Overcoming catastrophic forgetting in neural networks
James Kirkpatrick, Razvan Pascanu, Neil Rabinowitz, Joel Veness,, Guillaume Desjardins, Andrei A. Rusu, Kieran Milan, John Quan, Tiago Ramalho,, Agnieszka Grabska-Barwinska, Demis Hassabis, Claudia Clopath, Dharshan, Kumaran, Raia Hadsell

TL;DR
This paper presents a scalable method to prevent catastrophic forgetting in neural networks by selectively slowing down learning on important weights, enabling sequential learning of multiple tasks like MNIST classification and Atari games.
Contribution
The authors introduce a novel approach that maintains performance on old tasks while learning new ones by adjusting learning rates based on task importance.
Findings
Effective in preventing forgetting on MNIST and Atari tasks
Scalable approach suitable for complex sequential learning
Maintains high accuracy on previously learned tasks
Abstract
The ability to learn tasks in a sequential fashion is crucial to the development of artificial intelligence.
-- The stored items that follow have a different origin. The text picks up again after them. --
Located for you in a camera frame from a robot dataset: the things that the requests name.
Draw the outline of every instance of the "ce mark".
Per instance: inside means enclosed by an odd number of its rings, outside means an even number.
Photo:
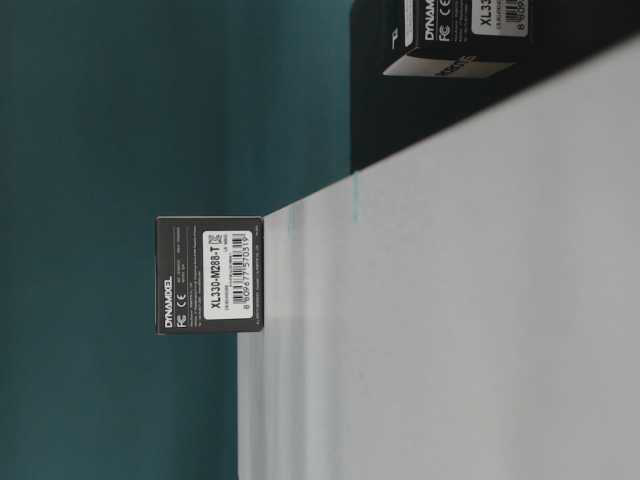
[[[440,0],[440,15],[448,17],[451,14],[451,0]]]

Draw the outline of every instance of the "white label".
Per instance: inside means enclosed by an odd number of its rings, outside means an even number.
[[[476,35],[526,37],[529,0],[473,0],[471,31]]]
[[[401,77],[487,78],[510,67],[510,62],[479,62],[474,56],[457,60],[418,58],[404,55],[393,62],[384,75]]]
[[[253,317],[253,234],[202,233],[202,288],[205,320]]]
[[[413,0],[404,0],[404,46],[413,43]]]

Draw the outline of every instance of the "dynamixel logo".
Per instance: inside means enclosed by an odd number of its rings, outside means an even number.
[[[449,65],[447,68],[445,68],[444,70],[436,73],[436,77],[448,77],[449,75],[456,73],[458,70],[460,70],[461,68],[464,68],[465,65],[474,62],[476,60],[475,55],[469,55],[466,57],[460,57],[458,60],[456,60],[455,62],[453,62],[451,65]]]
[[[164,326],[173,327],[173,278],[164,281]]]
[[[424,39],[435,40],[435,16],[436,16],[436,0],[426,0],[424,2]]]

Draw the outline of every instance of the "white surface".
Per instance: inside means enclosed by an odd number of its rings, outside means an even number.
[[[418,58],[410,55],[403,55],[393,62],[384,71],[384,75],[403,77],[433,77],[442,72],[445,68],[453,66],[458,60],[438,60],[434,58]],[[476,62],[465,63],[461,68],[449,73],[447,77],[460,78],[487,78],[513,65],[513,62]]]
[[[266,221],[241,480],[638,479],[640,42]]]

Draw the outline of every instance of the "black box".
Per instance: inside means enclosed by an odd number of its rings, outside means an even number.
[[[158,217],[156,333],[261,330],[263,232],[260,217]]]
[[[383,0],[384,74],[485,78],[530,54],[533,0]]]

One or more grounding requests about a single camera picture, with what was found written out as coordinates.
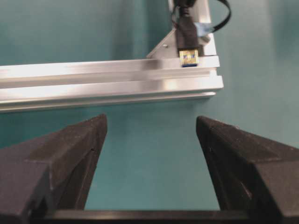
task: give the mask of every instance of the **cable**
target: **cable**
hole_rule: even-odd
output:
[[[220,30],[221,28],[223,28],[230,21],[230,18],[232,16],[232,10],[231,10],[229,2],[227,0],[217,0],[217,1],[221,2],[222,4],[224,4],[228,8],[228,15],[226,16],[226,18],[221,23],[219,23],[218,25],[213,27],[213,33]],[[172,24],[175,28],[178,28],[178,23],[175,20],[175,13],[176,13],[177,7],[180,7],[180,1],[179,0],[175,1],[175,4],[173,6],[173,10],[172,10],[172,13],[171,13]]]
[[[221,28],[223,28],[230,20],[231,16],[232,16],[232,10],[231,10],[231,7],[230,7],[230,4],[227,0],[218,0],[219,2],[221,2],[222,4],[224,4],[227,8],[228,8],[228,15],[227,17],[225,18],[225,20],[223,20],[221,23],[219,23],[217,26],[214,26],[214,32],[220,30]]]

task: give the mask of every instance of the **teal surface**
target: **teal surface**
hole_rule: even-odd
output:
[[[7,9],[13,7],[12,2],[15,5],[20,3],[16,0],[0,2],[1,5],[5,3]],[[72,44],[63,48],[72,32],[62,28],[60,33],[61,40],[65,40],[63,43],[53,41],[55,35],[51,38],[37,38],[38,41],[49,43],[48,49],[44,52],[39,49],[37,55],[34,55],[32,48],[34,43],[29,43],[28,49],[22,43],[17,47],[15,44],[10,47],[4,44],[5,41],[14,43],[14,38],[18,39],[6,32],[4,38],[0,36],[0,43],[5,45],[1,46],[1,63],[139,58],[148,51],[144,49],[144,42],[151,48],[169,28],[169,24],[162,21],[167,19],[164,18],[166,6],[165,9],[159,9],[161,16],[157,20],[161,21],[154,24],[152,20],[156,17],[149,19],[150,14],[144,14],[148,8],[152,8],[152,0],[100,1],[114,4],[115,7],[124,2],[136,3],[132,6],[138,7],[138,10],[132,12],[123,7],[117,11],[120,16],[111,17],[116,19],[114,26],[119,22],[118,28],[111,27],[114,31],[122,30],[119,37],[115,33],[103,33],[99,28],[105,25],[104,21],[108,21],[101,15],[111,9],[103,8],[102,4],[99,8],[94,7],[98,1],[88,1],[94,5],[89,6],[84,13],[79,10],[84,6],[83,3],[79,6],[72,4],[70,10],[66,2],[70,3],[65,0],[59,2],[59,10],[67,12],[65,18],[59,17],[60,20],[68,18],[80,23],[82,20],[94,21],[99,16],[103,21],[94,21],[90,29],[79,26],[78,31],[73,30],[78,33],[81,30],[90,32],[84,34],[87,39],[75,38],[76,41],[72,43],[76,49],[72,49]],[[217,96],[210,100],[1,114],[0,147],[105,113],[109,130],[86,209],[218,209],[195,134],[195,119],[198,115],[238,125],[249,132],[299,147],[299,30],[296,29],[299,1],[230,2],[234,12],[232,21],[215,35],[221,61],[218,73],[223,76],[225,85]],[[224,8],[216,1],[210,3],[213,21],[220,21],[224,17]],[[4,22],[3,19],[12,20],[15,14],[3,10],[3,7],[0,10],[1,33],[3,29],[13,29],[15,24],[22,22]],[[45,17],[44,21],[54,17],[49,13],[49,18]],[[94,28],[97,29],[97,38],[93,36]],[[109,40],[110,45],[106,46],[107,37],[114,39]]]

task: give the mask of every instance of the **teal background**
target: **teal background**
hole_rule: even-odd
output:
[[[155,11],[158,2],[165,6]],[[105,113],[109,130],[86,209],[219,209],[198,115],[299,147],[299,1],[229,2],[232,21],[215,34],[225,85],[215,97],[1,114],[0,147]],[[210,3],[220,21],[224,8]],[[143,58],[170,28],[161,0],[0,5],[2,65]]]

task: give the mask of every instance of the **metal frame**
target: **metal frame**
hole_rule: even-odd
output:
[[[207,0],[198,0],[193,15],[210,21]],[[214,96],[223,81],[210,38],[196,68],[180,67],[174,30],[148,59],[0,66],[0,112]]]

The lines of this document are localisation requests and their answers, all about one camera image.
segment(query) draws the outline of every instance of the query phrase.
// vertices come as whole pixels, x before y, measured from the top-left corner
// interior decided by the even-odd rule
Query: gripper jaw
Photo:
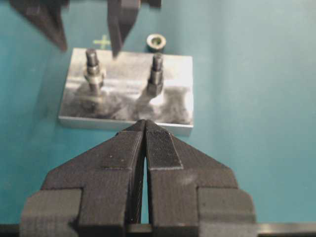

Neural networks are not, in general, capable of this and it has been widely thought that catastrophic forgetting is an inevitable feature of connectionist models. We show that it is possible to overcome this limitation and train networks that can maintain expertise on tasks which they have not experienced for a long time. Our approach remembers old tasks by selectively slowing down learning on the weights important for those tasks. We demonstrate our approach is scalable and effective by solving a set of classification tasks based on the MNIST hand written digit dataset and by learning several Atari 2600 games sequentially.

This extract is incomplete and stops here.